MIT alumni drive innovation and accessibility at Boston’s MBTA

Leaders with MIT roots are reshaping Boston’s transit agency with a focus on faster project delivery, redesigned bus service, and more accessible digital tools, all within tight public-sector constraints.

The Massachusetts Bay Transportation Authority is modernizing one of the country’s oldest transit systems by pairing cultural change with targeted operational improvements. Chief of staff Katie Choe, who served in the role until early 2025 before becoming CEO of Virginia Railway Express, pushed a shift from process-heavy planning to faster, results-oriented delivery, restructuring contracts and leaning on in-house expertise to build a “can-do” culture. Even as aging Red Line cars and ongoing repair-related shutdowns continue, service is improving overall, and since spring 2024, the number of scheduled weekday trips on the Red, Orange, and Blue Lines has climbed steadily, supported by extensive track work, new operating procedures, and additional railcars.

Choe grounded innovation in public service, launching an internal Innovation Hub in 2023 to surface staff ideas, connect them with resources, and celebrate workforce creativity through an annual Innovation Expo. At the first Expo in the summer of 2024, it showcased 34 completed projects that delivered improvements in maintenance, safety, hiring speed, and operational data tools, often enhancing the employee experience alongside rider benefits. Choe also helped overhaul a low-income discount program by building a system that verifies eligibility through existing public benefit programs, allowing approvals in about 30 seconds, and devoted significant effort to mentoring, including support programs for women and guidance for early-career staff. Her leadership included rapidly standing up a transformation team in response to a Federal Transit Administration safety inspection, a high-pressure assignment she accepted with only 24 hours to decide.
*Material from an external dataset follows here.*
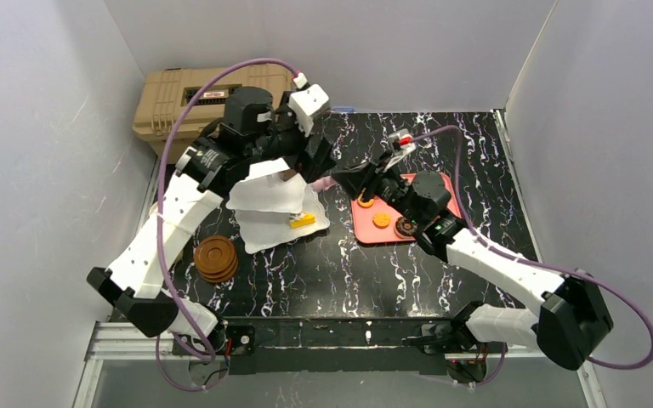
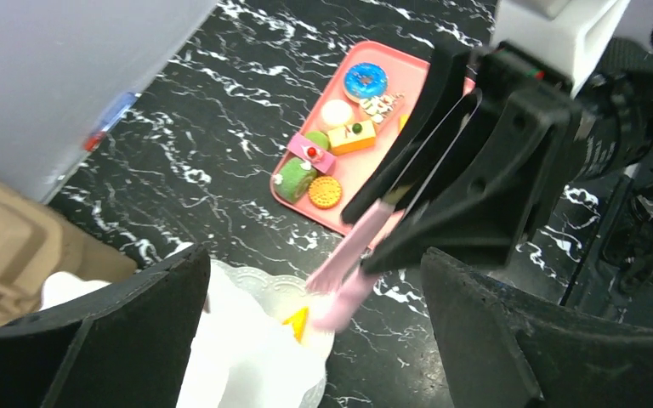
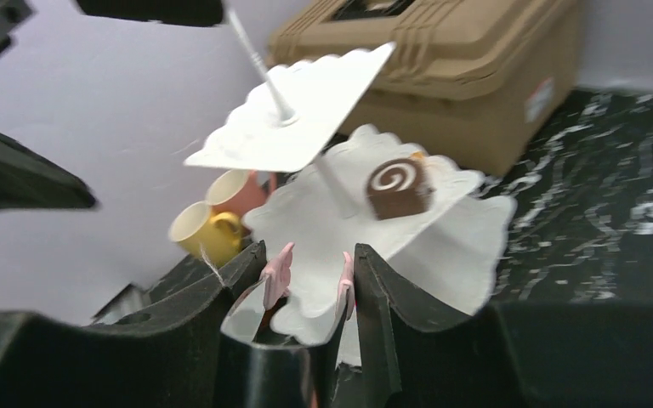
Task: Serve the afternoon tea
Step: Adjust the clamp, then pick up the desert from the tray.
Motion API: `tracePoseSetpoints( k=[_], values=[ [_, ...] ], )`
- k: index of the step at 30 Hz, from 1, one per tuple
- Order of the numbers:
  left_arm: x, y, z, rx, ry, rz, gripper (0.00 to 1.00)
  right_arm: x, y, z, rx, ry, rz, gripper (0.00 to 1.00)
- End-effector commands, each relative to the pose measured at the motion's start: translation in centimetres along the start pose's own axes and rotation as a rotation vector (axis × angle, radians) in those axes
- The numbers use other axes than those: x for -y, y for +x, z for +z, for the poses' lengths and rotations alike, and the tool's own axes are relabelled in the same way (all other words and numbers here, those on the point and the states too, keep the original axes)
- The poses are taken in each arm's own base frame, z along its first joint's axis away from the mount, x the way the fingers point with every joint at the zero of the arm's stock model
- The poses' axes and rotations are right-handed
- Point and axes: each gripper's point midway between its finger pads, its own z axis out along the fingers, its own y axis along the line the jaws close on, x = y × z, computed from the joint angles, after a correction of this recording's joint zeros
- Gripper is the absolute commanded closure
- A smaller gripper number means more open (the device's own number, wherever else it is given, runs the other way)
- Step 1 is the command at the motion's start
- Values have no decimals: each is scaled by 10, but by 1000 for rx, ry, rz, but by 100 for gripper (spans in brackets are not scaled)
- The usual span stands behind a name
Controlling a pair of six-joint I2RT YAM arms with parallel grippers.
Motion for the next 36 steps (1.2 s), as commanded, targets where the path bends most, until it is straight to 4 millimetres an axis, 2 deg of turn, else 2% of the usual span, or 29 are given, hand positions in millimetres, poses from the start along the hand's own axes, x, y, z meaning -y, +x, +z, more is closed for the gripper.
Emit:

Route planning leader Melissa Dullea is co-leading a Bus Network Redesign that rethinks where buses run and how often, using anonymized cell-phone data across all modes to generate an estimated 14 million computer-generated corridors before planners narrowed them into a network aligned with current travel and equity goals. The final plan nearly doubled the number of routes where buses run every 15 minutes or less and expanded coverage in communities including Chelsea, Everett, Malden, and Revere, earning a statewide equity award. When pandemic-era driver shortages stalled implementation, Dullea’s team used the pause to improve operator working conditions, including schedule redesigns that reduced unpaid mid-day break time by half through the use of part-time shifts. Throughout, she emphasizes that transit cannot “move fast and break things” and must instead prioritize rider experience.

Senior director of rider tools Karti Subramanian is rebuilding the MBTA’s digital “front door” by embedding technologists in operations groups that manage more than 170 bus routes and four subway lines, producing better dispatching tools and data feeds that power both public APIs and the MBTA Go app. Rather than duplicating private apps like Google Maps, his team focuses on unique operational insight the agency alone can provide, including richer real-time information and features designed with riders with disabilities. Partnering with the System-Wide Accessibility Department, Subramanian launched an Accessible Technology Program that brings riders with mobility devices, elevator dependencies, or low vision directly into the design process through interviews and ride-alongs. He credits a long-standing accessibility office created after a 2006 legal settlement and links his approach to lessons from MIT about the public origins of foundational technologies.

Across these efforts, innovation unfolds within a risk-averse, highly regulated public environment, so most new ideas, from crowding indicators to wayfinding tools for riders with low vision, are rolled out as clearly labeled pilots. Internal collaboration is central, with Subramanian’s team replacing analog tools like clipboards and a single-channel radio for managing nearly a thousand buses with mobile dispatching software, while Choe and Dullea emphasize cross-department coordination to sustain reliability. The MBTA is deepening ties with MIT through past work with the Transit Lab and potential membership in the MIT Transit Research Consortium, seeking to translate research on topics like service evaluation and farecard data into practical upgrades. Looking ahead, the agency is investing in electrification, digital infrastructure, and Artificial Intelligence assisted maintenance, splitting the Innovation Hub into one branch for employee-driven ideas and another to test emerging technologies such as Artificial Intelligence and autonomous systems, all in service of building what leaders describe as a collaborative, aspirational culture that can deliver a modern, equitable transit system for Greater Boston.